После того как суд заслушал показания Райзмана, начался новый этап. Первым свою защитительную речь произносил Геринг – в марте 1946 года. По мере того как приближалась очередь Франка, тот все яснее понимал, как непросто будет ему избежать виселицы: его собственные дневники были использованы для того, чтобы его «пригвоздить», как сообщал «Нью-Йоркер»{532}. Особенно часто на дневники ссылались советские прокуроры. В четверг 18 апреля настала пора Франка. Он выступал следом за Альфредом Розенбергом{533}, который пытался убедить судей в том, что термин «ликвидация» имел иное, не буквальное значение, и уж никак не подразумевал массовые убийства. Рудольф Хёсс, комендант Аушвица, выступал свидетелем по делу Розенберга, подробно отчитываясь об убийстве в газовых камерах и сожжении «по меньшей мере 2 500 000 жертв»{534} за три года. Хёсс говорил без сожаления, без какого-либо чувства, а Франк внимательно слушал. В личной беседе с доктором Гилбертом Хёсс сообщил, что основным состоянием в Аушвице было полное равнодушие. Никакие другие эмоции «нас не посещали»{535}.
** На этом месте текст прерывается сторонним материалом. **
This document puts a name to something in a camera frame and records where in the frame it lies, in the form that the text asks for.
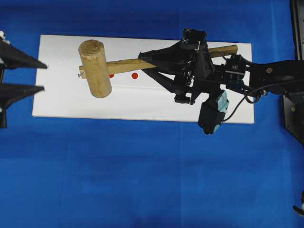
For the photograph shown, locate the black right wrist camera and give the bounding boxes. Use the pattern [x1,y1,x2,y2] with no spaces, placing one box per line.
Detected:
[198,90,229,134]

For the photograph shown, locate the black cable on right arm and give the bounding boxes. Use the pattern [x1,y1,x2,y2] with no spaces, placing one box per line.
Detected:
[222,88,268,123]

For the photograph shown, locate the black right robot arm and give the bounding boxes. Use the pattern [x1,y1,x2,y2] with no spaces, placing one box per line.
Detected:
[138,28,304,105]

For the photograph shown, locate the wooden mallet hammer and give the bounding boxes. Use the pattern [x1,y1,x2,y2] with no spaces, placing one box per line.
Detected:
[78,40,238,98]

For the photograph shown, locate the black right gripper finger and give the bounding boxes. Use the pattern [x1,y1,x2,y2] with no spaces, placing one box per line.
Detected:
[146,68,190,95]
[138,41,197,70]

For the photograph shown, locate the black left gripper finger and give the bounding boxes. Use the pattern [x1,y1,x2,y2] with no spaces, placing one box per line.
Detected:
[0,83,44,111]
[0,40,47,69]

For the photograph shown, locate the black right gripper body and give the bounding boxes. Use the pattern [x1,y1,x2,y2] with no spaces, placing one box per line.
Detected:
[174,28,215,105]

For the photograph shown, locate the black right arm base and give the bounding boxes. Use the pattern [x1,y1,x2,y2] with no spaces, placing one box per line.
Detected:
[283,0,304,144]

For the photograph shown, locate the red dot mark middle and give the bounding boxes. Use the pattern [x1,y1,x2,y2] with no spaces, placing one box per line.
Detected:
[131,72,138,79]

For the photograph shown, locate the black clamp at corner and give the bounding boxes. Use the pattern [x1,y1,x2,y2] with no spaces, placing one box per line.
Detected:
[292,190,304,216]

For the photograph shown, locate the blue table cloth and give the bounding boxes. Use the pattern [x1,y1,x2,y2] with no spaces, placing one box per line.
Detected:
[0,0,304,228]

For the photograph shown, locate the white rectangular board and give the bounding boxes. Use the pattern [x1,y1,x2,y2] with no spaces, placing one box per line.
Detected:
[31,34,255,125]

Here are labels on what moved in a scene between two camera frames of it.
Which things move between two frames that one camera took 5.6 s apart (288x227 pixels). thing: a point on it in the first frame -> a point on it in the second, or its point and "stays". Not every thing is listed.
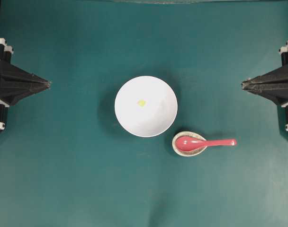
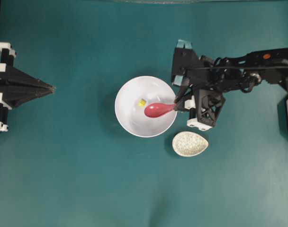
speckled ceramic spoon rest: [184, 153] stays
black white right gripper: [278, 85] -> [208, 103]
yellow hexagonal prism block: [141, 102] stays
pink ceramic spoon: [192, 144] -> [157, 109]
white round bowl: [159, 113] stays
По сравнению с этими персонажами Франк, возможно, рассчитывал предстать более вдумчивым, внимательным, не столь виновным, как сосед по правую руку, – если бы в такой вине существовала мера. До того момента, как Франка вызвали давать показания, он разрывался, колеблясь между двумя подходами: стоит ли решительно оправдывать свои деяния или же выбрать более тонкий подход и заявить, что о наиболее страшных вещах он вовсе не ведал. Не следовало исключать и еще один вариант: признать частичную ответственность. Что же он выбрал, приближаясь к кафедре?
Все взгляды были сосредоточены на нем. На этот раз Франк был без темных очков, но по-прежнему прятал изувеченную левую руку. Заметно нервничал и даже немного смущался. Время от времени он поглядывал в сторону других подсудимых – теперь они оказались справа от него, – словно ожидая их одобрения (и совершенно напрасно). Адвокат Зайдль начал с вопросов о карьере Франка до того, как он стал генерал-губернатором{536}. Действовал Зайдль с большой осторожностью. Читая протокол и пересматривая ту хронику, которую мне удалось раздобыть, я не мог отделаться от впечатления, что Зайдль опасается каких-то сюрпризов со стороны своего подзащитного.